4th Ward alderwoman Alice Martin initiated a resolution to ban dogs from the parks, which passed Wednesday. The city will now draw up and vote on an ordinance to amend the city’s park rules. Martin says an abundance of dogs at Hellrung Park, specifically pit bulls, caused her some concern following complaints from Alton residents.
Jackie Spiker of the Hope Rescues animal shelter in Godfrey says the ban unfairly profiles dogs.
“I don’t feel there is a need for another ordinance to ban all dogs in Alton,” Spiker says. “There are already ordinances and laws in place to prevent what Alderwoman Martin is concerned about.”
Spiker says animal tags and loitering laws should be enforced rather than an outright ban on all dogs at the parks.
“This will also cost the city money,” Spiker said. “Animal control will have to work seven days a week, because you know the problems with loitering are going to occur on the weekends.
“Sixty-seven percent of Alton residents own a dog. Keeping their pets from the parks is not fair to the responsible dog owners.”
High speed rail controversy
The city is making it known it does not want St. Clair County to install its own high-speed rail system in East St. Louis.
If the Riverbridge District High Speed Rail Station were to open in East St. Louis, stops for the Amtrak trains traveling between Chicago and St. Louis would be shared with the currently developing Alton Regional Multi-Modal Transportation Center to be built at the site of the former Robert P. Wadlow Municipal Golf Course.
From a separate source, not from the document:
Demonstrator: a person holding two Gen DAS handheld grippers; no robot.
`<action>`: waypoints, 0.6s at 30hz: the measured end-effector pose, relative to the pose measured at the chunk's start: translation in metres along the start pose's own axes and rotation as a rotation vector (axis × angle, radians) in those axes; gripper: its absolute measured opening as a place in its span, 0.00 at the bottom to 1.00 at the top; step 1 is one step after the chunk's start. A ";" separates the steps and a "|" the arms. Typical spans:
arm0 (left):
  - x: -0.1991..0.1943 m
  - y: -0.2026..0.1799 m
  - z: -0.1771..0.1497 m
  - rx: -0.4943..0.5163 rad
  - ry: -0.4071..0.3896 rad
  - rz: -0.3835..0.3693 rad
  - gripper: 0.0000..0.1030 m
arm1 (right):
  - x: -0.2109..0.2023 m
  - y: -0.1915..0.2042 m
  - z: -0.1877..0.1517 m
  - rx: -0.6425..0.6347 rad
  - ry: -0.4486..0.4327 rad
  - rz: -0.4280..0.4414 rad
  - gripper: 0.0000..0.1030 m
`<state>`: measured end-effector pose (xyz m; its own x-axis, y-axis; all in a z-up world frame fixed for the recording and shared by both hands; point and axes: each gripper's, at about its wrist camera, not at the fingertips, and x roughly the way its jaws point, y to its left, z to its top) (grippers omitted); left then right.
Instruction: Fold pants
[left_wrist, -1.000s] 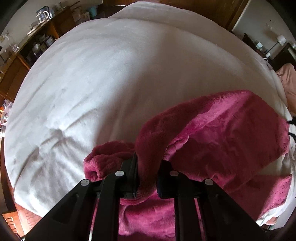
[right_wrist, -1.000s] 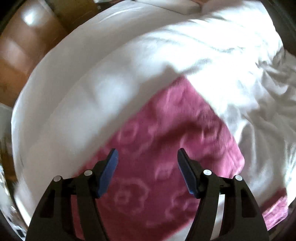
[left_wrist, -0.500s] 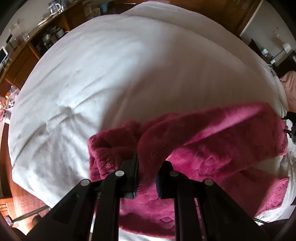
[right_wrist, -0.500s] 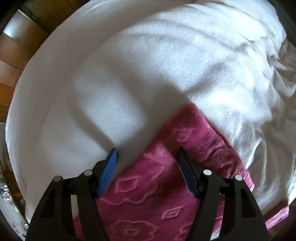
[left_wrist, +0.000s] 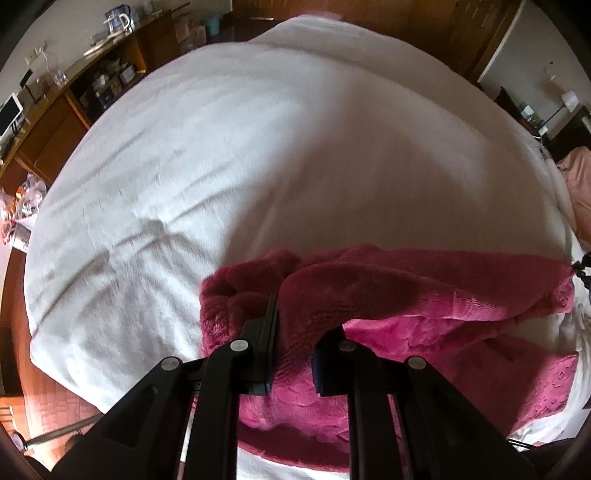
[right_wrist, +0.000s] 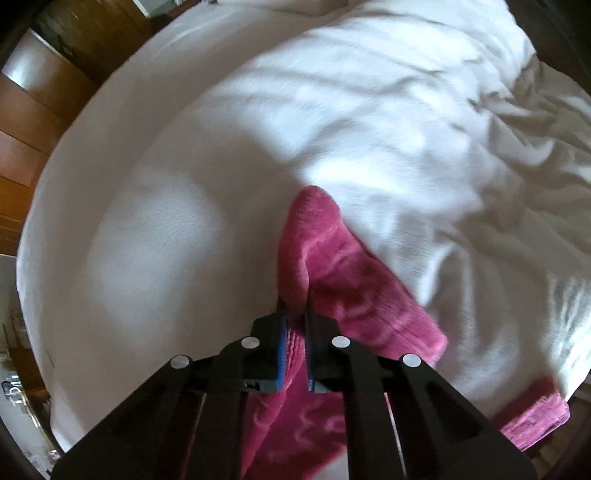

Last Wednesday, the Alton City Council passed a resolution opposing the proposed East St. Louis rail station, which would in part be funded by the Illinois Department of Transportation. The resolution details the reasoning behind the opposition, including the fact the East St. Louis station would be only about 2.5 miles from St. Louis’ station, affect time and service reliability, and remove the ability for the service to utilize the Merchants Bridge, reducing flexibility and efficiency.
Alton says with the additional station, the $25 million to be spent on Alton’s station would be 50 percent utilized, something not fair to taxpayers.
Fore your consideration
A 10-year contract agreement with STO LLC regarding the operation of the Spencer T. Olin Golf Course is up in the air as Brian Lawson of Cloverleaf Golf Course in Alton has asked the city to use “due diligence” and consider other offers.
STO LLC has committed to making $640,000 in improvements to the course over a six-year term.
Lawson, who says his family has been in golf management for over 80 years, said his company could commit to provide the city $70,000 each year throughout the contract in addition to around $100,000 each year to spend on capital improvements for the course, as well as grant the city a 100-acre space of land the company owns.
The city will readdress the issue later this month, following a meeting between a city committee and Lawson.
Belle Street between Third and Fourth streets downtown will be closed from 6 a.m. May 3 until 6 a.m. May 4 for Mac’s Time Out Lounge’s Kentucky Derby.
The city has approved a resolution providing a $25,000 tax increment financing grant for building improvements at Jacoby Arts Center.